This issue of OnCurating, Total Abstraction began in 2011 as one of the manifestations of the exhibition project Abstract Possible. The Zurich Test, which was held at White Space in Zurich between May and June 2011. The exhibition was curated by Maria Lind and mediated and produced by students in the ZHdK Postgraduate Programme in Curating. Abstract Possible explored different key characteristics of abstraction – intended as formal, economic and “withdrawal”. It travelled in a variety of forms to different venues, before arriving for its last episode in Stockholm between January 2011 and April 2012, where it was presented at Tensta Konsthall, Bukowskis Auction House and the Centre for Fashion Studies at the University of Stockholm. This issue began as a close collaboration between the students Lindsey V. Sharman (now curator for the University of Calgary in the Founders’ Gallery at The Military Museum, Calgary) and Amber Hickey, (now a PhD researcher at the University of California Santa Cruz). The material was then reviewed and discussed by Dorothee Richter and Silvia Simoncelli, both lecturers at the Postgraduate Programme in Curating, Zurich, alongside a workshop on “Curating and Art Market(s)” in September 2013.

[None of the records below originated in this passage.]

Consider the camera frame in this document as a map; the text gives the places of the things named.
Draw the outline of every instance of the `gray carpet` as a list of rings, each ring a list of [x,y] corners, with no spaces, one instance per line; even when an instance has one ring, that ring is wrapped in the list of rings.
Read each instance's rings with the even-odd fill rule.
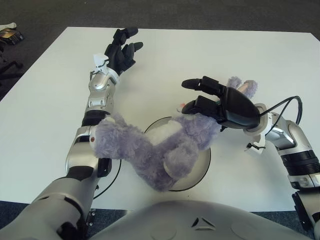
[[[68,26],[307,32],[320,40],[320,0],[0,0],[0,24],[10,22],[25,40],[6,46],[5,56],[26,71]],[[1,81],[0,100],[17,81]],[[0,201],[0,228],[24,207]],[[295,212],[257,214],[305,233]],[[89,234],[122,215],[98,210]]]

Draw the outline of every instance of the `purple plush toy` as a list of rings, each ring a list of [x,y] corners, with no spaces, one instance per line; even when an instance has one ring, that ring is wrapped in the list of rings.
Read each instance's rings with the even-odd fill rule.
[[[237,89],[240,84],[238,77],[231,77],[227,86]],[[257,88],[255,81],[248,80],[238,90],[251,98]],[[220,129],[212,117],[180,114],[144,134],[113,114],[97,125],[93,148],[98,158],[130,162],[148,185],[165,192],[191,172],[199,151],[211,146]]]

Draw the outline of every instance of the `plush bunny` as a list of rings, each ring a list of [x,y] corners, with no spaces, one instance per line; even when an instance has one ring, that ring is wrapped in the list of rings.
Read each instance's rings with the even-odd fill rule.
[[[231,77],[227,86],[238,88],[240,84],[238,77]],[[251,98],[257,88],[249,80],[238,90]],[[96,127],[94,152],[98,158],[127,160],[147,184],[164,192],[191,172],[199,151],[211,146],[220,129],[212,117],[180,114],[144,134],[119,114],[112,114]]]

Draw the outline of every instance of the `black cable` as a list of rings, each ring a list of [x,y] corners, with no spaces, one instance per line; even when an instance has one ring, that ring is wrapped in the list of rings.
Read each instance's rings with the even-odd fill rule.
[[[297,114],[295,123],[296,123],[296,124],[299,124],[300,121],[301,121],[301,117],[302,117],[302,101],[301,101],[301,98],[300,98],[299,96],[291,96],[291,97],[286,98],[285,100],[277,103],[276,105],[274,105],[273,107],[269,108],[268,110],[260,113],[260,114],[259,114],[259,117],[261,117],[261,116],[263,116],[263,115],[271,112],[272,110],[276,109],[277,107],[281,106],[282,104],[284,104],[284,103],[286,103],[286,102],[291,102],[293,99],[296,99],[297,102],[298,102],[298,114]]]
[[[268,110],[264,111],[263,113],[260,114],[260,116],[263,116],[265,115],[266,113],[269,113],[271,112],[273,109],[279,107],[280,105],[284,104],[285,102],[287,102],[285,104],[285,106],[283,107],[281,113],[279,114],[278,118],[276,119],[275,123],[272,125],[272,127],[270,128],[270,130],[265,134],[267,135],[268,133],[270,133],[272,131],[272,129],[277,125],[277,123],[279,122],[281,116],[284,114],[286,108],[288,107],[288,105],[290,104],[290,102],[293,100],[293,99],[296,99],[298,101],[298,114],[297,114],[297,117],[296,117],[296,121],[295,123],[296,124],[299,124],[300,121],[301,121],[301,117],[302,117],[302,101],[301,101],[301,98],[299,96],[292,96],[292,97],[288,97],[287,99],[279,102],[278,104],[274,105],[273,107],[269,108]]]
[[[109,186],[107,186],[102,192],[100,192],[97,196],[95,196],[93,199],[96,199],[97,197],[100,197],[102,194],[105,193],[105,191],[107,191],[111,185],[115,182],[115,180],[117,179],[118,175],[119,175],[119,172],[120,172],[120,168],[121,168],[121,163],[122,163],[122,159],[120,159],[120,165],[119,165],[119,169],[118,169],[118,172],[116,173],[115,175],[115,178],[113,179],[113,181],[110,183]]]

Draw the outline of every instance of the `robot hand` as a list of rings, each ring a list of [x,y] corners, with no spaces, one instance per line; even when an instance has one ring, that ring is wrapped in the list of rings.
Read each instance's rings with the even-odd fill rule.
[[[220,98],[220,101],[215,102],[204,96],[198,96],[196,100],[184,106],[183,114],[201,113],[216,119],[224,128],[248,129],[259,125],[259,111],[247,97],[251,97],[256,91],[256,84],[245,83],[241,87],[243,89],[237,90],[204,76],[202,79],[185,80],[182,82],[182,87],[203,91]]]
[[[113,69],[118,75],[129,69],[136,63],[134,54],[143,47],[142,42],[126,44],[123,49],[121,46],[126,43],[126,40],[138,33],[138,28],[129,27],[125,29],[117,29],[113,42],[108,45],[104,55],[109,58],[108,68]]]

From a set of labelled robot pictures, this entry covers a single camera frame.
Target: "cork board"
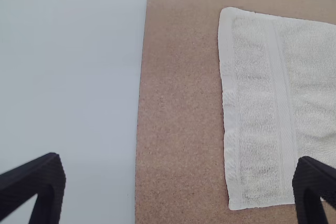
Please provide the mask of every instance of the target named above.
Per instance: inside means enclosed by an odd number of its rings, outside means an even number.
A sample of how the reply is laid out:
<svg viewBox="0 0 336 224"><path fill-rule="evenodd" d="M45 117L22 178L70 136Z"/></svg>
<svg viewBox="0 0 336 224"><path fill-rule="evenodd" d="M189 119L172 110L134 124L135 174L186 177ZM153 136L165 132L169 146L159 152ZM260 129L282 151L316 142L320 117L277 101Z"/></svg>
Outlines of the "cork board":
<svg viewBox="0 0 336 224"><path fill-rule="evenodd" d="M220 11L228 6L336 24L334 0L148 0L136 224L297 223L294 205L228 209L217 46Z"/></svg>

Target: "folded towel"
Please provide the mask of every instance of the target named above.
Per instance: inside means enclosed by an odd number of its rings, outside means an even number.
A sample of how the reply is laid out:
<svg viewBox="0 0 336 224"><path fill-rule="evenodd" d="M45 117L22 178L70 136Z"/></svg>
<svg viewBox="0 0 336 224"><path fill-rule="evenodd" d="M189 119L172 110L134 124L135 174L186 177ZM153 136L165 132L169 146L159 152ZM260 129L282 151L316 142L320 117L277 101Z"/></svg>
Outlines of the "folded towel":
<svg viewBox="0 0 336 224"><path fill-rule="evenodd" d="M336 26L229 7L218 49L229 208L293 204L299 157L336 167Z"/></svg>

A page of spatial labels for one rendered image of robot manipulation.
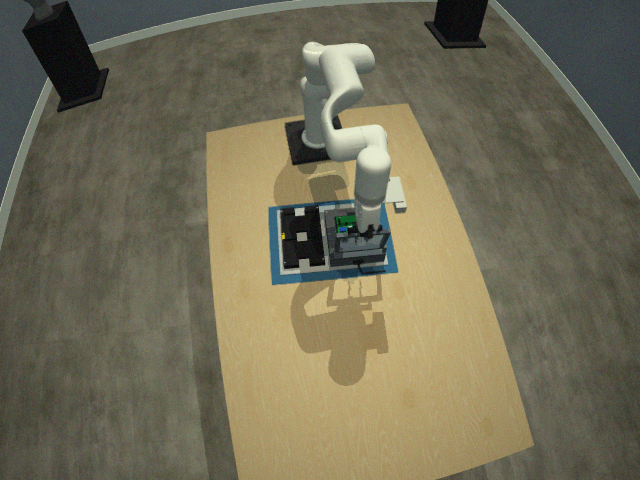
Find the green circuit board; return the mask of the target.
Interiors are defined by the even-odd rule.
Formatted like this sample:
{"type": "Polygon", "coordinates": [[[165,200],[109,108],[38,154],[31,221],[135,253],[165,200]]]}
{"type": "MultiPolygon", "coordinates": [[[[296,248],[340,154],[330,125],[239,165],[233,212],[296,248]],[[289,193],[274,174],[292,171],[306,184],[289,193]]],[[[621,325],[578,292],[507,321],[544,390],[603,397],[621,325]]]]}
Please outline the green circuit board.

Initially intended as strictly developing the topic of formal abstraction, which was addressed in the Zurich show by artists Wade Guyton and Tommy Støckel, this issue of OnCurating has grown into a broader reflection, incorporating the urgent theme of  funding, ethics, and precarity in the art world. As such themes are recurrent in Lind’s practice, she decided to openly challenge them when organising one part of the Stockholm project in the form of an exhibition, at Bukovskis Auction House, works of the participating artists were to be sold at fixed prices and her fee for setting up the selection was to be devolved to the funding of the book Contemporary Art and Its Commercial Markets: A Report on Current Conditions and Future Scenarios, which she edited with Olav Velthuis. This move, while being consistent with Lind’s attitude of institutional critique, has generated much debate, and criticism, Bukowskis Auction House being affiliated with Lundin Petroleum, a controversial Swedish oil company. What Lind created was an almost paradoxical funding scenario, with artists offering their work for sale at the exhibition, and therefore funding the auction house directly and her project indirectly. While it had been devised as a critique on cultural policies – an attitude some observers, such as the culture blog tsnoK.se, recognised – Lind’s polemical gesture generated a debate on morals, which diverted the discussion and possibly negatively influenced its outcomes. 

Lind’s gesture called for a deeper investigation on the side of those who had been involved in the Zurich episode. Exceeding the first reading of Lind’s move as a comment on the continued rise of corporate funding and other forms of private sponsorship throughout Europe, the Stockholm episode urged us to widen the horizon of our commitment.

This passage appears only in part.